To do - The output is a word-for-word repeat of the listing below, free of images.

Stored data -
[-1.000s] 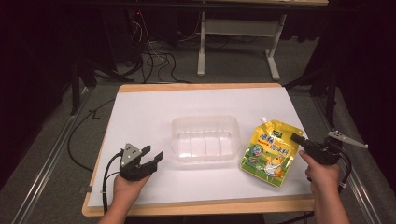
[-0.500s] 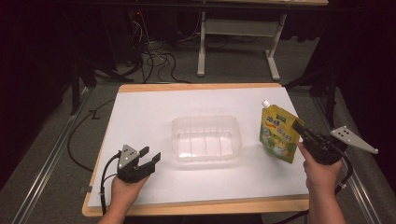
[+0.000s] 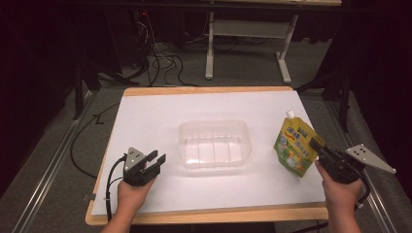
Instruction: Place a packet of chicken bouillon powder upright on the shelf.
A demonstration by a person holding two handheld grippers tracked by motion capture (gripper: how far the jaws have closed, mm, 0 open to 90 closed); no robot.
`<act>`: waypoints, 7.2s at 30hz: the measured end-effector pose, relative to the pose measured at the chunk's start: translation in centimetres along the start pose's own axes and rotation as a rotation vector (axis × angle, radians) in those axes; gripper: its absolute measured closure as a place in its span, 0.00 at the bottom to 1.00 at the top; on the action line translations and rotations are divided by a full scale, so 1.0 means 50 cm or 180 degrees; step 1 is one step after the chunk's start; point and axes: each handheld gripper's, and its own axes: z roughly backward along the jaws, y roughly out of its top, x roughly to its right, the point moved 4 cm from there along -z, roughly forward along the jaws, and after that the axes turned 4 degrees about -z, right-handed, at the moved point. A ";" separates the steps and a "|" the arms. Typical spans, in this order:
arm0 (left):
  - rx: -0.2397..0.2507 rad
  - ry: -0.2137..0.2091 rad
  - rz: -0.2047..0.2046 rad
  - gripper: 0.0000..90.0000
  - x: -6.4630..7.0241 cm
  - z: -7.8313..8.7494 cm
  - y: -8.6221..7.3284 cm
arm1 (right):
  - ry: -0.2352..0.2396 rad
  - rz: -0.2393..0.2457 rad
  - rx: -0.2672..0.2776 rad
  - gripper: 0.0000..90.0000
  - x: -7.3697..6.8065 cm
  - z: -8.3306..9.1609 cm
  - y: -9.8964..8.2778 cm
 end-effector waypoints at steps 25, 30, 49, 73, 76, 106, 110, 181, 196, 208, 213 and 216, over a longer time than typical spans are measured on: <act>-0.0399 0.0229 0.0005 1.00 0.040 -0.176 0.032 | 0.0056 -0.0075 -0.0235 1.00 0.018 -0.025 -0.036; -0.0389 0.0161 0.0027 1.00 0.059 -0.183 0.033 | 0.0010 -0.0154 -0.0245 1.00 0.020 -0.026 -0.035; -0.0339 -0.0133 0.0007 1.00 0.178 -0.241 0.059 | -0.0114 -0.0212 -0.0059 1.00 0.028 -0.007 -0.010; -0.0032 -0.0106 -0.0176 0.60 0.044 -0.025 0.022 | -0.0173 -0.0243 0.0332 1.00 0.002 0.033 0.066; 0.0039 -0.0140 -0.0054 0.57 0.041 -0.023 0.024 | -0.0143 -0.0232 0.0391 1.00 -0.005 0.038 0.080; 0.0046 -0.0610 -0.0358 0.75 0.235 -0.117 0.030 | 0.0474 -0.0167 0.0342 1.00 -0.223 -0.119 0.121; 0.0082 -0.0496 -0.0361 0.84 0.243 -0.128 0.036 | 0.0496 -0.0159 0.0348 1.00 -0.241 -0.136 0.120; 0.0182 -0.0818 -0.0589 0.65 0.177 -0.026 0.017 | 0.0163 -0.0459 0.0228 1.00 -0.301 -0.253 0.021; 0.0162 -0.0620 -0.0399 0.63 0.125 0.001 0.007 | 0.0240 -0.0181 0.0037 0.99 -0.299 -0.249 0.005; 0.0182 -0.0547 -0.0339 0.60 0.108 0.011 0.009 | 0.0314 0.0029 -0.0096 0.98 -0.303 -0.240 -0.017; 0.0167 -0.0540 -0.0332 0.59 0.103 0.010 0.009 | 0.0319 0.0081 -0.0106 0.98 -0.301 -0.238 -0.024; 0.0176 -0.0534 -0.0309 0.59 0.101 0.011 0.010 | 0.0323 0.0084 -0.0117 0.97 -0.300 -0.237 -0.025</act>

Problem solution -
[-1.000s] 
[-0.500s] 
[+0.000s] 
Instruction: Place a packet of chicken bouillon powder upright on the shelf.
A demonstration by a person holding two handheld grippers tracked by motion capture (gripper: how far the jaws have closed, mm, 0 open to 90 closed); no robot.
`<act>`: waypoints, 7.2s at 30hz: the measured end-effector pose, relative to the pose measured at the chunk's start: translation in centimetres along the start pose's own axes and rotation as a rotation vector (axis × angle, radians) in those axes; gripper: its absolute measured closure as a place in its span, 0.00 at the bottom to 1.00 at the top; on the action line translations and rotations are divided by a full scale, so 1.0 means 50 cm or 180 degrees; step 1 is one step after the chunk's start; point and axes: each handheld gripper's, and its own axes: z roughly backward along the jaws, y roughly out of its top, x roughly to its right, the point moved 4 cm from there along -z, roughly forward along the jaws, and after that the axes turned 4 degrees about -z, right-handed, at the moved point. A ";" separates the steps and a "|" the arms. Typical spans, in this order:
arm0 (left):
  - rx: -0.2397..0.2507 rad
  - ry: -0.2137..0.2091 rad
  - rz: -0.2047..0.2046 rad
  - gripper: 0.0000..90.0000
  - x: -6.4630..7.0241 cm
  - z: -7.8313..8.7494 cm
  - y: -8.6221..7.3284 cm
arm1 (right):
  - ry: -0.2352..0.2396 rad
  - rz: -0.2393..0.2457 rad
  - rx: -0.2672..0.2776 rad
  - gripper: 0.0000..90.0000
  - x: -7.3697..6.8065 cm
  - z: -8.3306..9.1609 cm
  - y: -9.8964..8.2778 cm
 end-effector waypoints at steps 25, 30, 49, 73, 76, 106, 110, 181, 196, 208, 213 and 216, over a longer time than typical spans are measured on: <act>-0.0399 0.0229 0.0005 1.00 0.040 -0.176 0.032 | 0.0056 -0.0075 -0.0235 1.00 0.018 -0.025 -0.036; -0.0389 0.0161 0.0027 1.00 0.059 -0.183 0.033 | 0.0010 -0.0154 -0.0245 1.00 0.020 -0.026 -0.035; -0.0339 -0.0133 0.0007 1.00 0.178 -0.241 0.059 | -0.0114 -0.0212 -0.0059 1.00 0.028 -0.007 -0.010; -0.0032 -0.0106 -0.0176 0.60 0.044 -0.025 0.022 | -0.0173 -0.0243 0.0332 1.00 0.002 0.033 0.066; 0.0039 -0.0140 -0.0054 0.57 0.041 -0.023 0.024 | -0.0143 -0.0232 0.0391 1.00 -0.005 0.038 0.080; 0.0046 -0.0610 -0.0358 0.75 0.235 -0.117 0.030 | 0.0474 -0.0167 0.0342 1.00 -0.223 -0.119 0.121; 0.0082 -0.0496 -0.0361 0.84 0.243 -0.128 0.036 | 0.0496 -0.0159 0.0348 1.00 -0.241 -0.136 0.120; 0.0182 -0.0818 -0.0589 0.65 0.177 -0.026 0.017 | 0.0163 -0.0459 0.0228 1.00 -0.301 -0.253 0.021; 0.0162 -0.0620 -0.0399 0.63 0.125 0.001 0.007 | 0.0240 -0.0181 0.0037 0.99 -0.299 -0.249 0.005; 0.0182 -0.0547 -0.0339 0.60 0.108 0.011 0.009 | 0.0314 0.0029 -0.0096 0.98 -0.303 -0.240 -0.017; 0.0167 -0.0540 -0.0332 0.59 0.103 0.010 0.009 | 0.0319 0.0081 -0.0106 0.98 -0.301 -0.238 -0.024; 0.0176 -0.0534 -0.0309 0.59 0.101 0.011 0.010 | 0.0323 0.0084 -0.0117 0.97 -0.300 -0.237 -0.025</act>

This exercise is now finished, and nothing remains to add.